# Task statement:
Your answer should consist only of the lines below from the one with "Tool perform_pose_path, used" through the one with "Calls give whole", copied exactly.

=== Section Start ===

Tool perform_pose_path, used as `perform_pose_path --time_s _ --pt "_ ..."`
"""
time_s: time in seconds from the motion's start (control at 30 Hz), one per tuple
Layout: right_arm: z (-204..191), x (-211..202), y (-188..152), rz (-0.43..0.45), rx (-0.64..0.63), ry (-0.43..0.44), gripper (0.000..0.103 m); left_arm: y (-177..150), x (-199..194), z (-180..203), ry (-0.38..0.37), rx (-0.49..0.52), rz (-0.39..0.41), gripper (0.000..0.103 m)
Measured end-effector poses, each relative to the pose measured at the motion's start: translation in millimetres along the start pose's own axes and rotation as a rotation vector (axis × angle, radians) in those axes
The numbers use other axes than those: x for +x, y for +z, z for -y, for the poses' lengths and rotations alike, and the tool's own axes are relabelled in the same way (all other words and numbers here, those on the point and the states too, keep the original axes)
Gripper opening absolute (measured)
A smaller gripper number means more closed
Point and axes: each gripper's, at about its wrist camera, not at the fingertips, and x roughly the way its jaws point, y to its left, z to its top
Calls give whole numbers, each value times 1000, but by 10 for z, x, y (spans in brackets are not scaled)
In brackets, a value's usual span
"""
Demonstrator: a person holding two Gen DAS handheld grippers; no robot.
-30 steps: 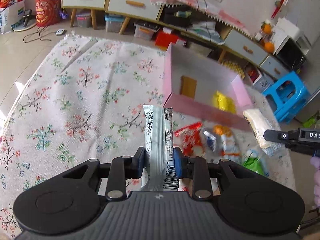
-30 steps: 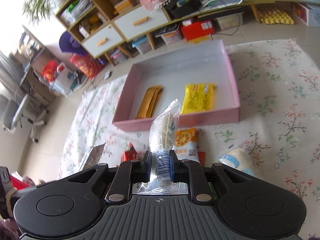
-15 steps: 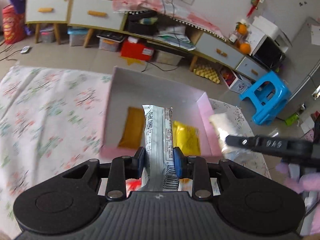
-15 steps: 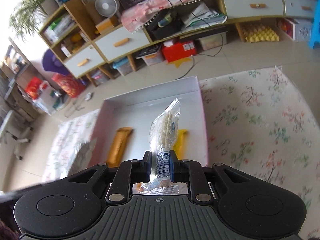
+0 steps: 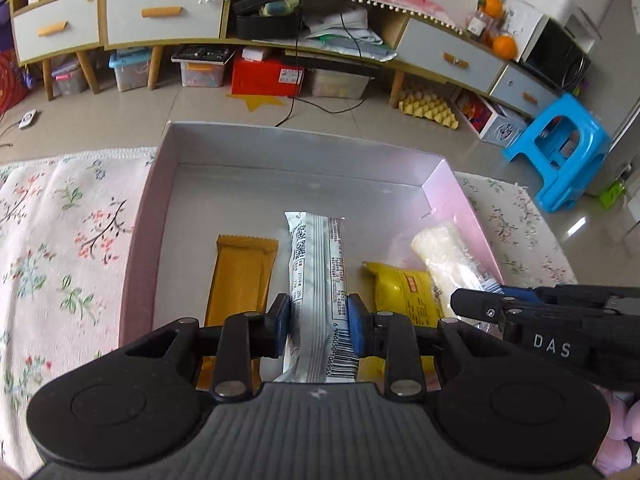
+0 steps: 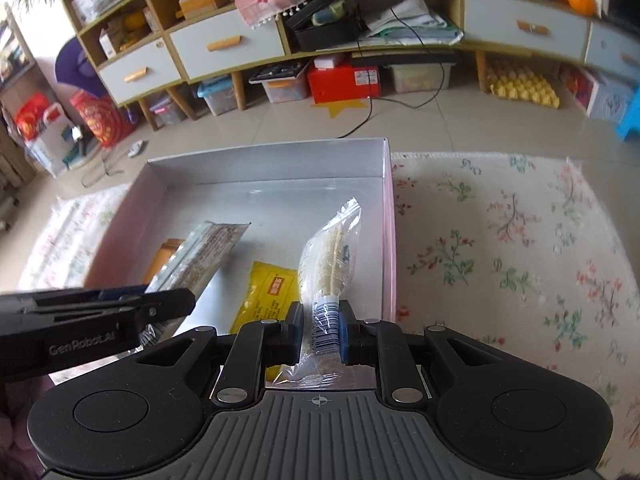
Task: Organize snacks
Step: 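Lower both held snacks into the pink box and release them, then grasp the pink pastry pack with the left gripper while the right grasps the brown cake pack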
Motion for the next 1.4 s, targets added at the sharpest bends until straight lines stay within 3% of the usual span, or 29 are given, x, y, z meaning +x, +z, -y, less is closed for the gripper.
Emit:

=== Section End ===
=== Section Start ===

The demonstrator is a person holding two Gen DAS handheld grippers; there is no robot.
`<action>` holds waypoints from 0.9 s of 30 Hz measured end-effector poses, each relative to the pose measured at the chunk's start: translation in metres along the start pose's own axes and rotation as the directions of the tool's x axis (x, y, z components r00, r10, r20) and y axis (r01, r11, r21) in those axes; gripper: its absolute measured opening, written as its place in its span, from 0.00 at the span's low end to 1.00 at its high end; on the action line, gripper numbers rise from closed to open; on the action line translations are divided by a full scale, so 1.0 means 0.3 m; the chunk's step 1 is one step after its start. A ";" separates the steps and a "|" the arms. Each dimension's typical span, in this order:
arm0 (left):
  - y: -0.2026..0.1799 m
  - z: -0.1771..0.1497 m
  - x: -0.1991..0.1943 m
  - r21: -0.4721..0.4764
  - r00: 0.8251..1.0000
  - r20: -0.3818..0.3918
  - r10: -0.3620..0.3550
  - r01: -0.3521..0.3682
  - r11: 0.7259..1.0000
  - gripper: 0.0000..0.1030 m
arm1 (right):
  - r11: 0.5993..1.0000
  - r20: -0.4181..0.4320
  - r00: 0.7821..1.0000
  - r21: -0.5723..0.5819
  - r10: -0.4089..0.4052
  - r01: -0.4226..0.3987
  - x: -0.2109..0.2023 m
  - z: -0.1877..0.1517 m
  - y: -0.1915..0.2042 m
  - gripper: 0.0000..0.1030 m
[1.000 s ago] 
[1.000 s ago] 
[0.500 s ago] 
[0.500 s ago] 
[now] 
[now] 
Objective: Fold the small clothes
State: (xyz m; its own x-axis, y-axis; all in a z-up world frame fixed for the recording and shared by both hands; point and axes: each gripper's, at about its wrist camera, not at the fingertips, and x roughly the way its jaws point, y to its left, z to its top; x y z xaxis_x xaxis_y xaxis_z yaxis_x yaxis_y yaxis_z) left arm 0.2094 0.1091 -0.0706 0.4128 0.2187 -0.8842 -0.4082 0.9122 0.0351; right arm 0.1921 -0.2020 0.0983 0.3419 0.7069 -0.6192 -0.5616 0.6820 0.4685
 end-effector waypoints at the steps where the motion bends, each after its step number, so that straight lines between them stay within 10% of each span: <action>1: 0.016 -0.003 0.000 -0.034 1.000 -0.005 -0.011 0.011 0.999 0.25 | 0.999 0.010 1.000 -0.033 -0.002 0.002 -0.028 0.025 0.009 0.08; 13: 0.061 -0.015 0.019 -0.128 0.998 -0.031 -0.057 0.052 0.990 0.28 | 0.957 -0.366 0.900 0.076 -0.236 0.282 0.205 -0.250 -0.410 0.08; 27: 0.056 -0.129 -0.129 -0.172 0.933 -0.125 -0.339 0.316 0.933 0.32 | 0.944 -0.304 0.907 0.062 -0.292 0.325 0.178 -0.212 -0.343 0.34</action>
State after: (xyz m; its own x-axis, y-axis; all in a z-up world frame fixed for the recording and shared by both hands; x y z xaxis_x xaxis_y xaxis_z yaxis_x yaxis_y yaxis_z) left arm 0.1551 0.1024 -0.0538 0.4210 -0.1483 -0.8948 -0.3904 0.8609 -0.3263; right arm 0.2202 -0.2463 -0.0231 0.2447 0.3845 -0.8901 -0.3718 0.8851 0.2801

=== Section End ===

# Exercise result:
Tool perform_pose_path, used as `perform_pose_path --time_s _ --pt "_ ..."`
"""
time_s: time in seconds from the motion's start (control at 30 Hz), one per tuple
Layout: right_arm: z (-204..191), x (-211..202), y (-188..152), rz (-0.43..0.45), rx (-0.64..0.63), ry (-0.43..0.44), gripper (0.000..0.103 m); left_arm: y (-177..150), x (-199..194), z (-180..203), ry (-0.38..0.37), rx (-0.49..0.52), rz (-0.39..0.41), gripper (0.000..0.103 m)
Measured end-effector poses, each relative to the pose measured at the motion's start: translation in millimetres along the start pose's own axes and rotation as a rotation vector (axis × angle, radians) in those axes
The numbers use other axes than those: x for +x, y for +z, z for -y, for the poses' lengths and rotations alike, and the tool's own axes are relabelled in the same way (all other words and numbers here, those on the point and the states too, keep the original axes)
Gripper opening absolute (measured)
A smaller gripper number means more closed
Point and axes: each gripper's, at about its wrist camera, not at the fingertips, and x roughly the way its jaws point, y to its left, z to its top
Calls give whole numbers, each value times 1000, but by 10 for z, x, y (spans in brackets are not scaled)

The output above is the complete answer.